NTT tidak kekurangan tenaga profesional dalam bidang Bahasa Inggris. Ada puluhan orang doktor (S3) dan magister Bahasa Inggris di Universitas Nusa Cendana (Undana), Universitas Katolik Widya Mandira (Unwira), Universitas Kristen Artha Wacana Kupang, Universitas Muhammadyah, seminari tinggi di Kupang dan Ledalero-Maumere serta puluhan perguruan tinggi lainnya di daerah ini. Belum lagi lembaga- lembaga kursus Bahasa Inggris yang jumlahnya sangat banyak.

Aset berlimpah ruah itu belum dimanfaatkan optimal kecuali untuk kebutuhan intern lembaga masing-masing. Mereka perlu ditarik keluar dari sangkarnya masing-masing, disatukan kekuatannya, entah dalam bentuk lembaga kursus atau apapun namanya. Talenta mereka yang besar itu kita dayagunakan untuk mencapai tujuan menyiapkan tenaga kerja terdidik NTT yang cakap berbahasa Inggris sehingga bisa memenuhi kebutuhan pasar kerja luar negeri. Kita "mengekspor" skilled labor sebagaimana sukses dilakukan Filipina dan India satu dasawarsa terakhir.

Untuk merealisasikan angan-angan seperti itu, NTT hari ini membutuhkan pemimpin yang berani membuat terobosan besar. Bukan pemimpin yang ketika masuk dalam rimba raya birokrasi larut dan hanyut oleh rutinitas cara kerja SKPD yang terikat pada tupoksi. Terikat dan dikerangkeng oleh prosedur birokratis yang lamban.

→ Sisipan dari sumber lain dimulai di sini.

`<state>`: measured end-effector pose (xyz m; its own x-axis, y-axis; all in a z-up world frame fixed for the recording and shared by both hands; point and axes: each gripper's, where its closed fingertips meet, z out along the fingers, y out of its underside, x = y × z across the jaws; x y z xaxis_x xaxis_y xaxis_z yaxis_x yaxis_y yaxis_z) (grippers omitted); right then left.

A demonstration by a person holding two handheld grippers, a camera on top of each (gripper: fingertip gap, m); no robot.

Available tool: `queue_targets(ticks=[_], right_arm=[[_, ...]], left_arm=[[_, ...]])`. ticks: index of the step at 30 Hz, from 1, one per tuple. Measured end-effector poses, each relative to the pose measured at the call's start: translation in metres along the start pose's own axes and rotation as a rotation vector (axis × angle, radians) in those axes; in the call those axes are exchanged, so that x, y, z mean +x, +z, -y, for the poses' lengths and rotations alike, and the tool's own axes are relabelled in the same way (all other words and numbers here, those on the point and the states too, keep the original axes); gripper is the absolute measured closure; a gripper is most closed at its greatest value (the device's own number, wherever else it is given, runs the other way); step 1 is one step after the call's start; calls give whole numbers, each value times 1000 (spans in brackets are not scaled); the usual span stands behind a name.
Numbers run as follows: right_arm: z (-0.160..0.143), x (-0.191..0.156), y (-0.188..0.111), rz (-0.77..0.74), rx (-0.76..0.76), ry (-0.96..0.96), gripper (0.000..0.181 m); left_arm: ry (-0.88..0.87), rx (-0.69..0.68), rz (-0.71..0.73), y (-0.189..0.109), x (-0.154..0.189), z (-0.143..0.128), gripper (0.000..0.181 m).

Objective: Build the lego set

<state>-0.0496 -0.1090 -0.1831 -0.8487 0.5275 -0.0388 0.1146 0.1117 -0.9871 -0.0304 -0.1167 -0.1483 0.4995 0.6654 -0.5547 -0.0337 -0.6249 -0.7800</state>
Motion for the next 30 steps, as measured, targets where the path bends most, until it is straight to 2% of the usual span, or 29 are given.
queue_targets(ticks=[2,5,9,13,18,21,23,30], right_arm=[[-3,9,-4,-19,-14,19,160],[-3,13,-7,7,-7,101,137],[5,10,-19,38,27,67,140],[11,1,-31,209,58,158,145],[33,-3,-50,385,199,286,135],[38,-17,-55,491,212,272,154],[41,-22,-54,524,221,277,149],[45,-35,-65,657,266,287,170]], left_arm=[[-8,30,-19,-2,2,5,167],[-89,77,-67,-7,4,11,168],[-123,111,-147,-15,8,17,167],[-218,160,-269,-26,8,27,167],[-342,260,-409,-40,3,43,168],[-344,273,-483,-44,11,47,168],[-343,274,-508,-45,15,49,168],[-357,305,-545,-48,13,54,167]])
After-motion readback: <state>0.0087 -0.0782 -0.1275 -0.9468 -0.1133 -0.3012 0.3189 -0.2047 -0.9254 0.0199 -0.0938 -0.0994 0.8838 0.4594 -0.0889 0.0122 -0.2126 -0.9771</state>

Tentang cara kerja birokrasi di Indonesia, mantan Wapres RI, Jusuf Kalla punya kenangan unik. Menurut Jusuf Kalla, cara kerja birokrasi kita sangat mengutamakan prosedur bukan hasil akhir. Yang penting laporan di atas kertas tertata rapi, bukan hasil di lapangan. Yang utama tetap menghormati Bapak atau Ibu Kepala, meski isi otak Bapak dan atau Ibu Kepala biasa-biasa saja. Tanpa inovasi dan daya kreasi. **

Kupang, 27 Oktober 2009

Sekadar pengantar diskusi dalam seminar Titik Balik Politik Lokal yang diselenggarakan LAP Timoris di Lewoleba, Lembata, NTT tanggal 29 Oktober 2009.

Pos Kupang, 26 Oktober 2009 hal 17.

Presiden Susilo Bambang Yudhoyono dalam pidato tentang Pembangunan Nasional Dalam Perspektif Daerah di depan Sidang Paripurna Khusus DPD, di Ruang Rapat Paripurna Gedung Nusantara MPR/DPR/DPD RI, Jakarta Pusat, Rabu (19/8/2009) pagi.